Stratifying the study cohort according to the occurrence of major AEs (defined as CDG ≥ 2 or new neurological deficits at discharge), Table 2 shows the occurrence of major AEs for the different anatomic and surgical parameters. Cases with major AEs were more frequently located infratentorial (40% vs. 20%, p ≤ 001, Pearson’s Chi-squared test) or in the midline (8% vs. 2%, p = 0.013, Fisher’s exact test; see Table 2). Major AEs were not associated with deep-seated lesions, the number of craniotomies or emergency operations (see Table 2). Figure 2 shows the postoperative change in clinical outcome scales for the two groups: Patients who experienced an AE had higher mRS scales at discharge compared to admission (see Fig. 2B) compared to patients who did not experience any AE (see Fig. 2A). In addition, considering the relative changes in mRS (see Fig. 2C) and KPS (see Fig. 2D) between discharge and admission, more patients with an AE suffered from a worsening of mRS (44%) and KPS (49%) compared to patients without AEs (11% each, p < 0.001 for mRS and KPS, Pearson’s chi-squared test).

Clinical outcome scale changes at discharge.
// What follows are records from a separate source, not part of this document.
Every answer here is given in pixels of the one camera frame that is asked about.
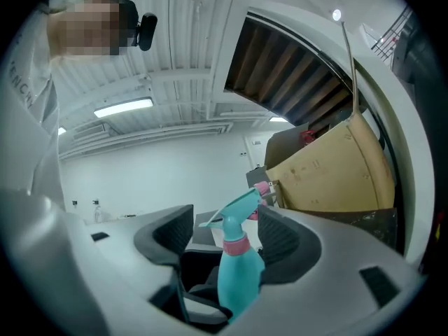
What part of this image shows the grey cabinet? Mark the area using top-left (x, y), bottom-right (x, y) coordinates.
top-left (245, 166), bottom-right (271, 193)

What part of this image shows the teal spray head pink collar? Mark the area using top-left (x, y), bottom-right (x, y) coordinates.
top-left (198, 181), bottom-right (271, 257)

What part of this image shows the teal spray bottle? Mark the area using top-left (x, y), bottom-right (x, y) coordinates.
top-left (217, 246), bottom-right (267, 324)

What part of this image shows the person's white shirt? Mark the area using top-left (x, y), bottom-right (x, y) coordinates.
top-left (0, 1), bottom-right (68, 210)

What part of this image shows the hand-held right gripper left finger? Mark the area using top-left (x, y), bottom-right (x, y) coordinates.
top-left (134, 204), bottom-right (195, 269)

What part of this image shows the large cardboard box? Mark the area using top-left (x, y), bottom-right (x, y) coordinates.
top-left (263, 20), bottom-right (398, 214)

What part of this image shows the person's head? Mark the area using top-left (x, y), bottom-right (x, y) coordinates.
top-left (46, 0), bottom-right (138, 57)

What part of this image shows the red item in cardboard box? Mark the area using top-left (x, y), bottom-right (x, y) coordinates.
top-left (299, 129), bottom-right (316, 147)

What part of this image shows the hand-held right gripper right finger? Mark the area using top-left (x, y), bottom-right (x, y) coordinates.
top-left (257, 204), bottom-right (323, 287)

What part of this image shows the dark grey board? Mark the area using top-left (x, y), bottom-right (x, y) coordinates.
top-left (191, 211), bottom-right (225, 247)

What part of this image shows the black head-mounted camera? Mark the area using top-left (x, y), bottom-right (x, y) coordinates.
top-left (131, 11), bottom-right (159, 53)

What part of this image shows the black metal railing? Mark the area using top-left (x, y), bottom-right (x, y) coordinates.
top-left (370, 4), bottom-right (414, 63)

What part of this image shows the dark box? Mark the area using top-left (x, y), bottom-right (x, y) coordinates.
top-left (307, 206), bottom-right (400, 256)

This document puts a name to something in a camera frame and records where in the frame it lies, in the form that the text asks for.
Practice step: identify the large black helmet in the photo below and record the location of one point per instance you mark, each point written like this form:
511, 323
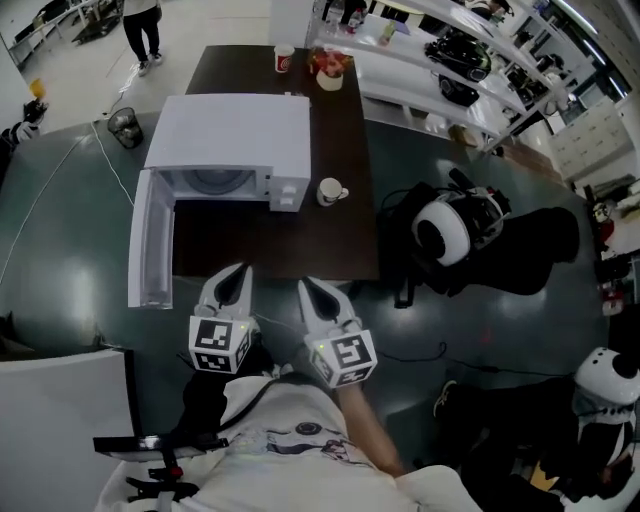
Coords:
460, 55

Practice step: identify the red flowers in white pot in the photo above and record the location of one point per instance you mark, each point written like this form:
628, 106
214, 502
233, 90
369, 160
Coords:
331, 70

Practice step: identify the small black helmet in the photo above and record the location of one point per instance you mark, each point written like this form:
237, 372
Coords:
457, 90

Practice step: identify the red and white paper cup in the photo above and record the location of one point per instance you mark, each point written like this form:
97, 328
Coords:
284, 59

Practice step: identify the person's right forearm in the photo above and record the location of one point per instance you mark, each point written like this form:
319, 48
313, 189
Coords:
367, 430

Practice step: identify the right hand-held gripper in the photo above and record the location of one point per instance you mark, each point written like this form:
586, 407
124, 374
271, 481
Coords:
345, 357

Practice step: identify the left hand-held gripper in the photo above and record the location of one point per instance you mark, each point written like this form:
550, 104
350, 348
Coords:
215, 342

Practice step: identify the white desk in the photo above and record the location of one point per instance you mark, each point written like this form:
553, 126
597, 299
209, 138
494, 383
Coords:
55, 430

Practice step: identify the white shelving unit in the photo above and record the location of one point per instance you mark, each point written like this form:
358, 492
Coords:
400, 65

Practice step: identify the person's white printed shirt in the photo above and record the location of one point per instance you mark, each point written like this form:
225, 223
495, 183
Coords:
280, 470

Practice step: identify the green bottle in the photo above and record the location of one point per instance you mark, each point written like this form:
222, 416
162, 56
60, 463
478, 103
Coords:
387, 34

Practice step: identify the white microwave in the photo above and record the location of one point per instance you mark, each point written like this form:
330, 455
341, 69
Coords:
235, 135

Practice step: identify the black clamp bar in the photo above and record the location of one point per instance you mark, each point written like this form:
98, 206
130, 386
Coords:
150, 443

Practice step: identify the white drawer cabinet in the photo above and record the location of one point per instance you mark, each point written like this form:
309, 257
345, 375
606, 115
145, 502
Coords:
592, 137

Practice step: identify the person's left forearm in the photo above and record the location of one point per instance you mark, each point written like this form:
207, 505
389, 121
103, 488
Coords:
202, 400

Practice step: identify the clear bottle with red label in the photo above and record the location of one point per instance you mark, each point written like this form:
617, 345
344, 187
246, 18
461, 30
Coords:
354, 21

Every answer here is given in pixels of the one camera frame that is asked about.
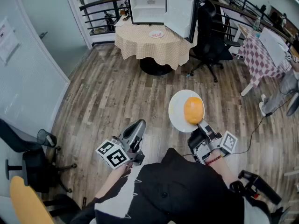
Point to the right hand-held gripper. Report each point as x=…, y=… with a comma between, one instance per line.
x=210, y=143

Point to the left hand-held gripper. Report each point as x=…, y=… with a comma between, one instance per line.
x=112, y=154

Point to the plain white plate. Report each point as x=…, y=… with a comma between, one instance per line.
x=177, y=111

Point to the black mini fridge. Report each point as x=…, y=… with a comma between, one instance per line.
x=147, y=10

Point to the person's left forearm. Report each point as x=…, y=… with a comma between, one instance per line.
x=112, y=181

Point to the person's right forearm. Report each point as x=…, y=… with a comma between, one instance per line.
x=222, y=171

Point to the black round table base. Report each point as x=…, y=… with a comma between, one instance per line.
x=151, y=69

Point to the person's black and white top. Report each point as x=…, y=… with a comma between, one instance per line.
x=175, y=190

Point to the black worn equipment rig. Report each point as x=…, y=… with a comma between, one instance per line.
x=257, y=183

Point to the black mesh office chair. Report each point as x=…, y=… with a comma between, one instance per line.
x=210, y=43

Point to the yellow checked tablecloth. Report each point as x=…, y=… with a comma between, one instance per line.
x=144, y=48

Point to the black mesh waste bin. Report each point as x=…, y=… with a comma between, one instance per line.
x=43, y=136

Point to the black swivel chair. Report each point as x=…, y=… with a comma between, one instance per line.
x=35, y=167

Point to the small white shrimp plate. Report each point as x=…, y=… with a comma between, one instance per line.
x=152, y=32

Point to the white flat box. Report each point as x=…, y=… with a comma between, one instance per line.
x=272, y=43

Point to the white folded cloth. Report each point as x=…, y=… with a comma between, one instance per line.
x=118, y=23

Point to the clear water bottle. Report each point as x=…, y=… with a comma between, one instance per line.
x=256, y=24

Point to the yellow-backed chair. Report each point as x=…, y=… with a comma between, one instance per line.
x=25, y=202

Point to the black metal balcony railing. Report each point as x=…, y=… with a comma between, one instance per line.
x=102, y=2

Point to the white paper notice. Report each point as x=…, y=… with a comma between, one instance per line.
x=8, y=41

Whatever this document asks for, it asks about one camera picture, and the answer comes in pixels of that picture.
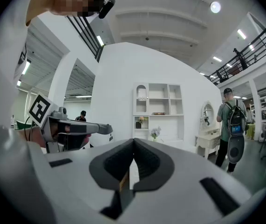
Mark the person's head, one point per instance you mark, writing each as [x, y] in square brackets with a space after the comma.
[60, 1]

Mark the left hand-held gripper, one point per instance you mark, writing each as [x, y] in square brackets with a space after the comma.
[39, 108]

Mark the person's left forearm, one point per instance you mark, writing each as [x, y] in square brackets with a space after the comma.
[37, 137]

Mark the rectangular ceiling light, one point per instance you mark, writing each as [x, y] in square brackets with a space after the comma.
[100, 40]
[241, 34]
[217, 59]
[26, 67]

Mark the round white mirror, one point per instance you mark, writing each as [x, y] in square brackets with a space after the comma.
[207, 112]

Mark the round ceiling light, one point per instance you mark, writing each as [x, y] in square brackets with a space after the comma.
[215, 7]

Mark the white dressing table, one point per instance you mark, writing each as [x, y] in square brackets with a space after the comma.
[207, 140]

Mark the dark books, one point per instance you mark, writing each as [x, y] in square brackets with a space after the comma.
[158, 113]

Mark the person's left hand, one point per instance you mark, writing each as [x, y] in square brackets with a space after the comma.
[87, 140]

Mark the black tripod device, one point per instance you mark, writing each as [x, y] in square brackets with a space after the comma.
[241, 59]

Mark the person's white t-shirt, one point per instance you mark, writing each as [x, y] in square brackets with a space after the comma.
[4, 55]

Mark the green chair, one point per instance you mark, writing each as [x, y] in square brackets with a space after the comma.
[23, 125]

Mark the purple flowers in vase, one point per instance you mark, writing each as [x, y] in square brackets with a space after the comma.
[155, 132]

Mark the orange flowers in black pot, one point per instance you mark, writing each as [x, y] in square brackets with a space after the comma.
[141, 121]

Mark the black metal railing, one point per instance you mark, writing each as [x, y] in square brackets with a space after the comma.
[88, 36]
[251, 55]

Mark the yellow green covered table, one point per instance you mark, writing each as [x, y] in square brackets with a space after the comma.
[250, 130]

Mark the white shelf unit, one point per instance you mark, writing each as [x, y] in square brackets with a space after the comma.
[160, 125]

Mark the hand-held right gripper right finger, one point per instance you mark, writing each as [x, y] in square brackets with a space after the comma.
[184, 183]

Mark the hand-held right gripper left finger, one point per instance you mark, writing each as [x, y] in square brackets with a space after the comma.
[77, 183]

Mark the black head camera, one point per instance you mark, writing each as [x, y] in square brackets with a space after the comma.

Percentages of mRS scores at admission (upper row) and discharge (lower row) for patients without AE (A) and for patients with AE (B). Changes of mRS (C) and KPS (D) at discharge relative to admission stratified for the occurrence of AE. AE at discharge were considered as CDG ≥ 2 or new neurological deficits. AE adverse event, mRS modified Rankin Scale, KPS Karnofsky Performance Status

In univariate logistic regression analysis, ASA status (OR 1.6, 95% CI 1.01–2.54, p = 0.044), tumor location in the midline (OR 3.94, 95% CI 1.04–12.3, p = 0.037) and cerebellar tumor location (OR 3.44, 95% CI 1.73–6.95, p = 0.005) were significant predictors of postsurgical major AEs (see Online resource 4). Furthermore, in a subsequent multivariate logistic regression analysis, cerebellar BM location (OR 5.46, 95% 2.31–13.8, p = 0.001), reoperation (OR 2.31, 95% 1.07–4.81, p = 0.033, see Table 3) and central region tumors (OR 3.03, 95% 1.03–8.60) were all associated with the occurrence of postoperative AEs. Looking at overall survival (OS), Kaplan–Meier curve analysis showed significant differences in OS between patients with major AEs and the ones without AEs (p = 0.044, log-rank test, see Online resource 5). Additionally, patients with higher BM load (n ≥ 5 BM) showed significantly impaired OS rates compared to patients with fewer BM (n < 5; p < 0.001 log-rank test, see Online resource 6).